Lines with the word "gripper" are the answer; copy each of them from the data below.

***

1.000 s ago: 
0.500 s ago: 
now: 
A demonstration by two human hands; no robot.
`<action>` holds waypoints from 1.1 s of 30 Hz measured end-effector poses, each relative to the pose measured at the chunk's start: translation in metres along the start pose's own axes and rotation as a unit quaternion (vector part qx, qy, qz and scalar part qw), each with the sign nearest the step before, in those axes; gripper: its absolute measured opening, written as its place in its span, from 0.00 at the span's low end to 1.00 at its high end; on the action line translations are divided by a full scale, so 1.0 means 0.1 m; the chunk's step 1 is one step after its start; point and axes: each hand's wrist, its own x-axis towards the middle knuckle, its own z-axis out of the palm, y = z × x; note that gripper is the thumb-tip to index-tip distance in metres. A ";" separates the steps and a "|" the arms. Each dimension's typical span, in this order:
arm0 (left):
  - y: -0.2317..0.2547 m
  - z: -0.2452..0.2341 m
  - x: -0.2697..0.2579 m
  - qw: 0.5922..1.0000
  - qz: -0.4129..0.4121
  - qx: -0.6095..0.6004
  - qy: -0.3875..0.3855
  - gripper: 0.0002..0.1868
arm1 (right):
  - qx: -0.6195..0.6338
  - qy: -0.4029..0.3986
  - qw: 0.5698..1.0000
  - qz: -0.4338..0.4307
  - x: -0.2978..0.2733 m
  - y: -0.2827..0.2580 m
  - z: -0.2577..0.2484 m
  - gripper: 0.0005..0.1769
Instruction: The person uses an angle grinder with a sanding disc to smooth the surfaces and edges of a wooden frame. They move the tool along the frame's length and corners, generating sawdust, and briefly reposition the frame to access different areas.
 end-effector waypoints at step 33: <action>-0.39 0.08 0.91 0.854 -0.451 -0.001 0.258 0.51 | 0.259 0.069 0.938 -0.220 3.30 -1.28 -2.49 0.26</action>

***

* Exercise result
`<action>` holds waypoints from 1.1 s of 30 Hz measured end-effector poses, each relative to the pose measured at the chunk's start: translation in metres along the start pose's own axes and rotation as a unit quaternion (vector part qx, qy, qz and scalar part qw), each with the sign nearest the step before, in those axes; gripper: its absolute measured opening, written as its place in its span, from 0.00 at the span's low end to 1.00 at its high end; on the action line translations are divided by a full scale, so 1.0 means 0.1 m; the chunk's step 1 is one step after its start; point and axes: each hand's wrist, its own x-axis towards the middle knuckle, its own z-axis out of the palm, y = z × x; note that gripper is the thumb-tip to index-tip distance in metres. A ";" separates the steps and a "|" the arms. Each dimension's typical span, in this order:
  - gripper: 0.0002..0.1868
  - gripper: 0.0005..0.1769

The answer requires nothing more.